Without the pictures, retype each line below exactly as it stands.
**********
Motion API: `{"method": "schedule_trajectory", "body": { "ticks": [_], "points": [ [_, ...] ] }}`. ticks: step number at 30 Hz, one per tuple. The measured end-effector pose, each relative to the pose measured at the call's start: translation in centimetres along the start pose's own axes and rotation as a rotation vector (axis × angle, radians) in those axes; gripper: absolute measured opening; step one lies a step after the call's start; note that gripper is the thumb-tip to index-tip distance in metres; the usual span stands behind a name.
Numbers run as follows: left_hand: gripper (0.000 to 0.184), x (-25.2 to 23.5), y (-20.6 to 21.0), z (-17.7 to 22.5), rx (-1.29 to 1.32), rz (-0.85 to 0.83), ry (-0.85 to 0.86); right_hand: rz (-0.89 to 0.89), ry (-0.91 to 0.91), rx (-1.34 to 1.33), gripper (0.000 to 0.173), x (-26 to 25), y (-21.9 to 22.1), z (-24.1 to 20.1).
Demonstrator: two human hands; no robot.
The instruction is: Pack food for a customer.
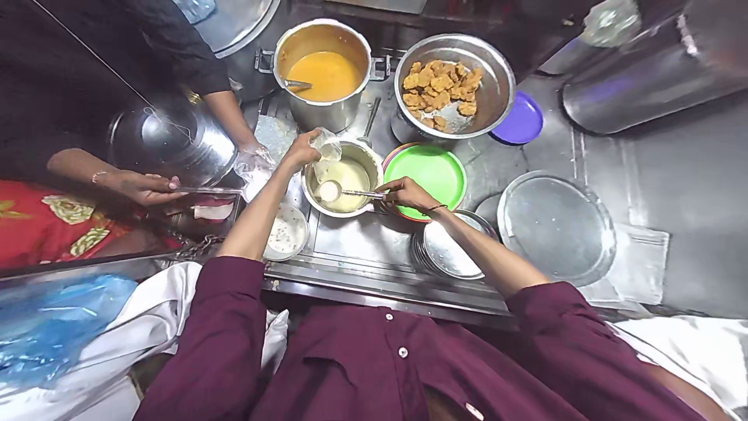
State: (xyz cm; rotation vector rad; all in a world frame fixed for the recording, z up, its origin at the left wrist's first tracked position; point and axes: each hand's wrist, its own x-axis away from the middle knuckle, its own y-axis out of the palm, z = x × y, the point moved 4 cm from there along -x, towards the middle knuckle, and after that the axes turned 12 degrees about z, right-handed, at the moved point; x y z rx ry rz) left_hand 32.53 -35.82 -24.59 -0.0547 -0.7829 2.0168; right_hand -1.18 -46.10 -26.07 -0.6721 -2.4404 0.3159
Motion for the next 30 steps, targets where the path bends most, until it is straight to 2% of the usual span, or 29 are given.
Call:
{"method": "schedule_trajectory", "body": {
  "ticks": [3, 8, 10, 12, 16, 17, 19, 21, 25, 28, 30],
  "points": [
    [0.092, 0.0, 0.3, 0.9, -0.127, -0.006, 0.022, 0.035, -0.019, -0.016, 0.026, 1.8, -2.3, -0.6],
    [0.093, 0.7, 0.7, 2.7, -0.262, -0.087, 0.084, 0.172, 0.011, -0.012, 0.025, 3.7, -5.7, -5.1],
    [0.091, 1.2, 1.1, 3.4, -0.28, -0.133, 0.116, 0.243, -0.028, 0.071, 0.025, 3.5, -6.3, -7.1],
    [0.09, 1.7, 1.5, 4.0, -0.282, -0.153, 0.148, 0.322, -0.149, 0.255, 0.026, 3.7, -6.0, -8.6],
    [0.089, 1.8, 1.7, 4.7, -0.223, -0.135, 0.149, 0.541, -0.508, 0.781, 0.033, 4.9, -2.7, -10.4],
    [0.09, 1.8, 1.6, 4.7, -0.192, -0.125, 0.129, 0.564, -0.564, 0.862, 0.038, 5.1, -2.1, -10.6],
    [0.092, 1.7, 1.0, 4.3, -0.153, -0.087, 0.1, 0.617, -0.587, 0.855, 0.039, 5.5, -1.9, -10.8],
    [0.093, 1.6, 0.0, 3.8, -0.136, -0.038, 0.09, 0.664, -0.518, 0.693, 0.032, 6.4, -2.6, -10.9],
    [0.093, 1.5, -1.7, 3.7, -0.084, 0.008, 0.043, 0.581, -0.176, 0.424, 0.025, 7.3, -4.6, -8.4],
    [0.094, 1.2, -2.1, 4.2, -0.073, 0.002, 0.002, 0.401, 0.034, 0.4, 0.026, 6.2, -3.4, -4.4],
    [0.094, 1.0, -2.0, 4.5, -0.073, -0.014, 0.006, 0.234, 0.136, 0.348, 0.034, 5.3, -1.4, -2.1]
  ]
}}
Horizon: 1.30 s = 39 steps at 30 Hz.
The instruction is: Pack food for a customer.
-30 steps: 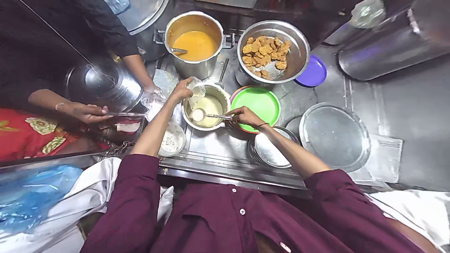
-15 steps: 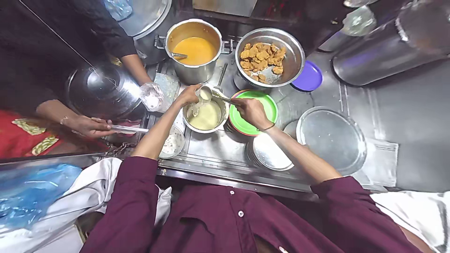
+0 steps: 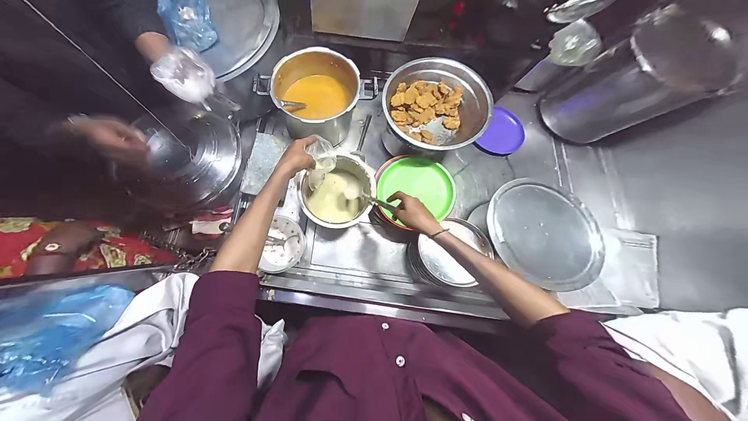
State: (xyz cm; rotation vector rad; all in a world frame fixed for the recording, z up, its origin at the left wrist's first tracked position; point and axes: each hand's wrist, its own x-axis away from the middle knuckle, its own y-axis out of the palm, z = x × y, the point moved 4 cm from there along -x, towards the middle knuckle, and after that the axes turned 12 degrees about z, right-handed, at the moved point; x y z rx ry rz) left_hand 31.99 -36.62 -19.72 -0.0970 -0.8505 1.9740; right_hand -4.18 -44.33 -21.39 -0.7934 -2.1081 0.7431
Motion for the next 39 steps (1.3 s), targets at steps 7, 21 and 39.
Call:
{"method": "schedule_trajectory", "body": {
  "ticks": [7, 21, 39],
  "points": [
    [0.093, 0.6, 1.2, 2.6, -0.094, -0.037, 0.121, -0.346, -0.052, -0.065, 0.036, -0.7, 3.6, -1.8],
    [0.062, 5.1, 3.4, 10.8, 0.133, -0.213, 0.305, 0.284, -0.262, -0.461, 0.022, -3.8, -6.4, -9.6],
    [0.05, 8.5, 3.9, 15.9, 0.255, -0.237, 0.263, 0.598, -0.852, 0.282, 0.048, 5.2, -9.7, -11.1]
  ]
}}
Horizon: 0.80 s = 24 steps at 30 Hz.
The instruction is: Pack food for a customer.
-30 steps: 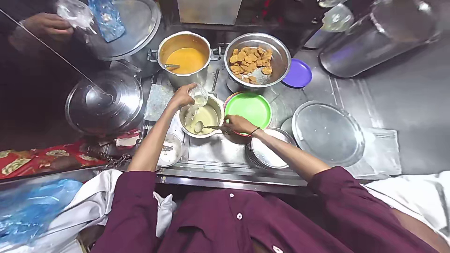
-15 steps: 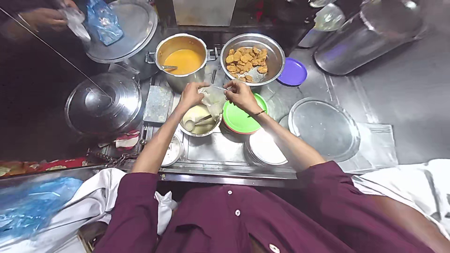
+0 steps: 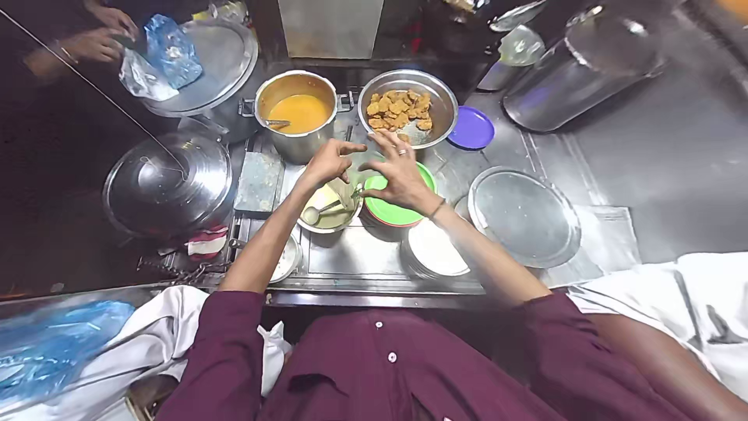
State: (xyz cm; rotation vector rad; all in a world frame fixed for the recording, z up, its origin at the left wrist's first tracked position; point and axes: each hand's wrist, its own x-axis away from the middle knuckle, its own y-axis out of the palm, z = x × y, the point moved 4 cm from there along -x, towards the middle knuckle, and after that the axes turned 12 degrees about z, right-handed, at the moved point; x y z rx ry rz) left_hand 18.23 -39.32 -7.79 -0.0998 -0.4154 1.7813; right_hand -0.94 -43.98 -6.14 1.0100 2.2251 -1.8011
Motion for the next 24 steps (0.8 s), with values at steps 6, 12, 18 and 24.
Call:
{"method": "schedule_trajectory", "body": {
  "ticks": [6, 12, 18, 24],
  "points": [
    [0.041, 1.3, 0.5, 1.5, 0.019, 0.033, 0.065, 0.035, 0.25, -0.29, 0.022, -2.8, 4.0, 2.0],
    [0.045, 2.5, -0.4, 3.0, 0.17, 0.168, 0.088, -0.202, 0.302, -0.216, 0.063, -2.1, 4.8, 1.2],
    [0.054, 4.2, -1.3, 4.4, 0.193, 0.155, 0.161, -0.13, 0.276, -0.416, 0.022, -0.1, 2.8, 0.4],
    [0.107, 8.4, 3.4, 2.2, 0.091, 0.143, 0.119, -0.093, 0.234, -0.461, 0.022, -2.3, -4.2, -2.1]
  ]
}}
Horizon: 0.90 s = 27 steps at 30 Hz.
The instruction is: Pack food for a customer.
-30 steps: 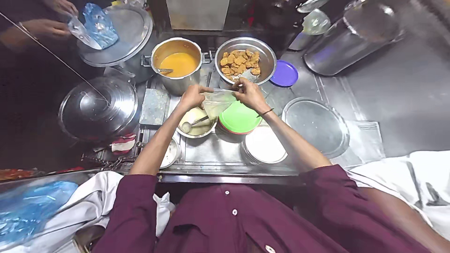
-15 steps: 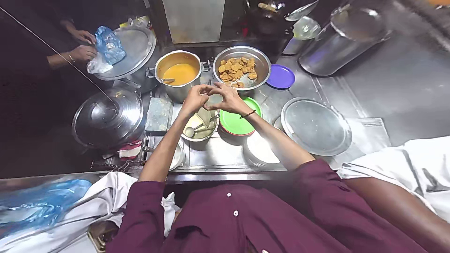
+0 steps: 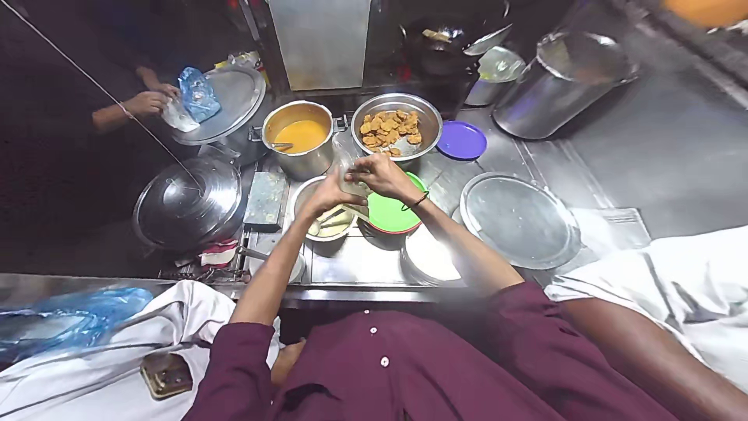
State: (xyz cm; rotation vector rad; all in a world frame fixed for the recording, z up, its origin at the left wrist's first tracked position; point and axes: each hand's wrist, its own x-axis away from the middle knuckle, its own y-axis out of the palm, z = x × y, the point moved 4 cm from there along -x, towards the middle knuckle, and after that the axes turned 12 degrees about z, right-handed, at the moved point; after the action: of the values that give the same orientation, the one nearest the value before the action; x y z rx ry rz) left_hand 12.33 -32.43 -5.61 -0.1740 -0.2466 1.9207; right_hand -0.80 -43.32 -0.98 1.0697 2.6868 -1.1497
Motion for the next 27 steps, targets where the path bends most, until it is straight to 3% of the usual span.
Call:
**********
# WRITTEN REPLY
Motion API: `{"method": "schedule_trajectory", "body": { "ticks": [_], "points": [ [_, ...] ] }}`. ticks: step number at 30 Hz, one per tuple. The measured end-effector pose, each relative to the pose measured at the call's start: translation in centimetres along the start pose's own axes and rotation as a rotation vector (axis × angle, radians) in those axes; gripper: absolute measured opening; step one lies a step after the call's start; note that gripper is the thumb-tip to index-tip distance in metres; the usual span stands behind a name.
Numbers run as follows: left_hand: gripper (0.000 to 0.184), x (-25.2 to 23.5), y (-20.6 to 21.0), z (-17.7 to 22.5), rx (-1.29 to 1.32), rz (-0.85 to 0.83), ry (-0.85 to 0.86); right_hand: rz (-0.89 to 0.89), ry (-0.91 to 0.91), rx (-1.34 to 1.33), gripper (0.000 to 0.173), x (-26 to 25), y (-21.9 to 22.1), z (-24.1 to 20.1).
Demonstrator: two human hands; no robot.
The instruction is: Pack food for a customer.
State: (xyz cm; rotation vector rad; all in a world frame fixed for the recording, z up, its origin at the left wrist's first tracked position; point and axes: each hand's wrist, its own x-axis away from the middle knuckle, its own y-axis out of the palm, z = x × y, the point moved 4 cm from there along -x, towards the middle knuckle, and after that the axes turned 12 degrees about z, right-handed, at the moved point; x y z rx ry rz) left_hand 32.53 -35.82 -24.59 -0.0547 -0.7829 2.0168; right_hand -1.18 -46.10 -26.07 -0.6721 -2.4404 0.3159
Motion for the next 30 steps, targets where the path bends most, until it is straight to 2% of the usual span, or 29 are given.
Call:
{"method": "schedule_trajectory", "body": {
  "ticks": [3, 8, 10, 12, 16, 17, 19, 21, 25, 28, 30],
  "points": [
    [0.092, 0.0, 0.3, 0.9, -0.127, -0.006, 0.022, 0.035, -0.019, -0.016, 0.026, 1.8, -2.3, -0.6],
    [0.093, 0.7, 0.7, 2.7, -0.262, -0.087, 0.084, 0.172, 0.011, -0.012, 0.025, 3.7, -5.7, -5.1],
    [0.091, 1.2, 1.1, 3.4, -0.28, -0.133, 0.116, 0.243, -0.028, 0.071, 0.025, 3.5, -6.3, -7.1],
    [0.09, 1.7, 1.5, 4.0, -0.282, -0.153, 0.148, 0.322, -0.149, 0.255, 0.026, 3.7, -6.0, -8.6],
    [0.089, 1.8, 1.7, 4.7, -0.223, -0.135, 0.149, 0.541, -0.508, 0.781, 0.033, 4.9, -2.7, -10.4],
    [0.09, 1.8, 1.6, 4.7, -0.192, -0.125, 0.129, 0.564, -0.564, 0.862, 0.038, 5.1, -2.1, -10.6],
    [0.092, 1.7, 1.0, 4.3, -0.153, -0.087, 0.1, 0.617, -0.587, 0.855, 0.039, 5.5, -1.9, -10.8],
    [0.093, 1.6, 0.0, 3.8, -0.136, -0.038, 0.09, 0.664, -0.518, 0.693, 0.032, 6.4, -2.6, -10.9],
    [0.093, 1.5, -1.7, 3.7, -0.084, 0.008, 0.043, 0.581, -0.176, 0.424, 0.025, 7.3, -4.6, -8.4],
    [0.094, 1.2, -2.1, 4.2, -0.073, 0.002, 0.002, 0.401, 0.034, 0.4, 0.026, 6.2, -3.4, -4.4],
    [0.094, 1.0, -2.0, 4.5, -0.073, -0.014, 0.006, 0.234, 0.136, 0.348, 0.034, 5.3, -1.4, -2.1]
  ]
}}
Horizon: 1.30 s = 39 steps at 30 Hz.
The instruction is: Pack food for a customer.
-30 steps: 
-15 steps: 
+0 steps: 
State: (xyz cm; rotation vector rad; all in a world frame fixed for the recording, z up, its origin at the left wrist's first tracked position; point and axes: each hand's wrist, its own x-axis away from the middle knuckle, its own y-axis out of the palm, z = x × y, the point moved 4 cm from there along -x, towards the middle knuckle, and after that the axes turned 12 degrees about z, right-handed, at the moved point; x y z rx ry rz) left_hand 31.99 -36.62 -19.72 -0.0970 -0.8505 1.9740; right_hand -4.18 -44.33 -21.39 -0.7934 -2.1081 0.7431
Motion for the next 39 steps (1.3 s), targets at steps 7, 21 and 39.
Call:
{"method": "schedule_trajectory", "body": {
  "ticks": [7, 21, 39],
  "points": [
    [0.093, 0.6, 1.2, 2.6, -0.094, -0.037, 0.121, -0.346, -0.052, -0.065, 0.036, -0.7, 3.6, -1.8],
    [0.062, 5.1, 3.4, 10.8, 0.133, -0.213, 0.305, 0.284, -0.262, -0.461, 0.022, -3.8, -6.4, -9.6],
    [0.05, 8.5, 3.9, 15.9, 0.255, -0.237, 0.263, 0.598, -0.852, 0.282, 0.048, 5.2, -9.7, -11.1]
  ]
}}
Horizon: 0.80 s = 24 steps at 30 Hz.
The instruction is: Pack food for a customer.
-30 steps: 
-15 steps: 
+0 steps: 
State: (xyz cm; rotation vector rad; all in a world frame fixed for the recording, z up, its origin at the left wrist's first tracked position; point and axes: each hand's wrist, its own x-axis away from the middle knuckle, its own y-axis out of the palm, z = x × y, the point moved 4 cm from there along -x, towards the middle knuckle, and after that the axes turned 12 degrees about z, right-handed, at the moved point; x y z rx ry rz) left_hand 18.23 -39.32 -7.79 -0.0998 -0.4154 1.7813; right_hand -0.94 -43.98 -6.14 1.0100 2.2251 -1.8011
Motion for the next 24 steps (0.8 s), with values at steps 6, 12, 18 and 24.
Call:
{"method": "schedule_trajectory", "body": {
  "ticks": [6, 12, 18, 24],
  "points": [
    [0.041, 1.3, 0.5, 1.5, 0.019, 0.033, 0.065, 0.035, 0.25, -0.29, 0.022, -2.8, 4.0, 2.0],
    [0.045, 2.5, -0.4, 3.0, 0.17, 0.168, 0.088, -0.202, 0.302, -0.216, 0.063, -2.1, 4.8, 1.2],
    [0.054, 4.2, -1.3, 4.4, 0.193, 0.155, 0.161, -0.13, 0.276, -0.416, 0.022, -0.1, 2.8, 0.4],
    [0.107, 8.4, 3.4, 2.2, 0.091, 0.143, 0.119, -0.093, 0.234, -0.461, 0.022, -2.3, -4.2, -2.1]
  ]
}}
Horizon: 0.90 s = 27 steps at 30 Hz.
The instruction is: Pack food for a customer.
-30 steps: 
-15 steps: 
+0 steps: 
State: (xyz cm; rotation vector rad; all in a world frame fixed for the recording, z up, its origin at the left wrist's first tracked position; point and axes: each hand's wrist, its own x-axis away from the middle knuckle, its own y-axis out of the palm, z = x × y, the point moved 4 cm from there along -x, towards the middle knuckle, and after that the axes turned 12 degrees about z, right-handed, at the moved point; after the action: of the values that give the same orientation, the one nearest the value before the action; x y z rx ry rz) left_hand 12.33 -32.43 -5.61 -0.1740 -0.2466 1.9207; right_hand -0.80 -43.32 -0.98 1.0697 2.6868 -1.1497
Motion for the next 27 steps, targets where the path bends most, until it is straight to 3% of the usual span.
Call:

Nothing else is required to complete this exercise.